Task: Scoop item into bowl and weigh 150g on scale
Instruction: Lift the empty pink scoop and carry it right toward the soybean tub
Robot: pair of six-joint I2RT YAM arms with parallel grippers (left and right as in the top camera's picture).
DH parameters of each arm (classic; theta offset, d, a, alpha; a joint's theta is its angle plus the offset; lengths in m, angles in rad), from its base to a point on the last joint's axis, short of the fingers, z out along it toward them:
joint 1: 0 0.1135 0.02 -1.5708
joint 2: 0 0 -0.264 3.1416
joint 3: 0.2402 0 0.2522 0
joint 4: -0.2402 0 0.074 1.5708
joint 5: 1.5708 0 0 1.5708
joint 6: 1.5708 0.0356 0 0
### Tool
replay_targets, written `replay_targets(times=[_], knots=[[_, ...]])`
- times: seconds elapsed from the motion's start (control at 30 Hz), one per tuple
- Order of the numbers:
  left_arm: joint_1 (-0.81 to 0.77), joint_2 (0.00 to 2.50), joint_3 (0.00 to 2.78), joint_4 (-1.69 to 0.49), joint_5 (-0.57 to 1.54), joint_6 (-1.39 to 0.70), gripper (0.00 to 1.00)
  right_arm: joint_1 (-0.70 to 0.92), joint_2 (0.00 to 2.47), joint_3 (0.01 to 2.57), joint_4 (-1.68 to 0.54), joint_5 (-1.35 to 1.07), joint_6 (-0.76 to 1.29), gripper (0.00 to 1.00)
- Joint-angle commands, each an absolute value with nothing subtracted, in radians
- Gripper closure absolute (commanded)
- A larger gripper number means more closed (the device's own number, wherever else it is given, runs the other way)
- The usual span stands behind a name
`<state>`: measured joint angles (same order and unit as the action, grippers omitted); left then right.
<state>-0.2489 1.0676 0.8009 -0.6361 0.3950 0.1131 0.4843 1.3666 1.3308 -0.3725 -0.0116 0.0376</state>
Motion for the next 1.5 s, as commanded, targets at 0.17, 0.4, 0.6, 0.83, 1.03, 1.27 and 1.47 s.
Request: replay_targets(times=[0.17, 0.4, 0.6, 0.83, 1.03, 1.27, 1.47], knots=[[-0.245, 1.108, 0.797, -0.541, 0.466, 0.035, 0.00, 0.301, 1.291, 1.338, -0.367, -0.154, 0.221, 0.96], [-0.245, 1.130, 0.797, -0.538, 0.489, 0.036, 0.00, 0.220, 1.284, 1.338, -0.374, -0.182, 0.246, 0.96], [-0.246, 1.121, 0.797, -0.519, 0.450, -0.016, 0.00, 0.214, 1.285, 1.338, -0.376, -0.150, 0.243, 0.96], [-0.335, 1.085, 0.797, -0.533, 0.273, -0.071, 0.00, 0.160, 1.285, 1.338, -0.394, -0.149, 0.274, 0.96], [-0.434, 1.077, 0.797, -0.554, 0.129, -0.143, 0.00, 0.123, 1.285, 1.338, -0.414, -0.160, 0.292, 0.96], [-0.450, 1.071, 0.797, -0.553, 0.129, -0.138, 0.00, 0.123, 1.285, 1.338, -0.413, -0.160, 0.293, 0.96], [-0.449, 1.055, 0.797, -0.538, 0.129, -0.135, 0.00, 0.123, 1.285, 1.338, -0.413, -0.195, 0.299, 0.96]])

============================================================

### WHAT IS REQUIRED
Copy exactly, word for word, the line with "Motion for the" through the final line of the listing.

### EXERCISE OUTPUT
Motion for the next 1.5 s, as commanded, targets at 0.17, 0.4, 0.6, 0.83, 1.03, 1.27 and 1.47 s.
Request: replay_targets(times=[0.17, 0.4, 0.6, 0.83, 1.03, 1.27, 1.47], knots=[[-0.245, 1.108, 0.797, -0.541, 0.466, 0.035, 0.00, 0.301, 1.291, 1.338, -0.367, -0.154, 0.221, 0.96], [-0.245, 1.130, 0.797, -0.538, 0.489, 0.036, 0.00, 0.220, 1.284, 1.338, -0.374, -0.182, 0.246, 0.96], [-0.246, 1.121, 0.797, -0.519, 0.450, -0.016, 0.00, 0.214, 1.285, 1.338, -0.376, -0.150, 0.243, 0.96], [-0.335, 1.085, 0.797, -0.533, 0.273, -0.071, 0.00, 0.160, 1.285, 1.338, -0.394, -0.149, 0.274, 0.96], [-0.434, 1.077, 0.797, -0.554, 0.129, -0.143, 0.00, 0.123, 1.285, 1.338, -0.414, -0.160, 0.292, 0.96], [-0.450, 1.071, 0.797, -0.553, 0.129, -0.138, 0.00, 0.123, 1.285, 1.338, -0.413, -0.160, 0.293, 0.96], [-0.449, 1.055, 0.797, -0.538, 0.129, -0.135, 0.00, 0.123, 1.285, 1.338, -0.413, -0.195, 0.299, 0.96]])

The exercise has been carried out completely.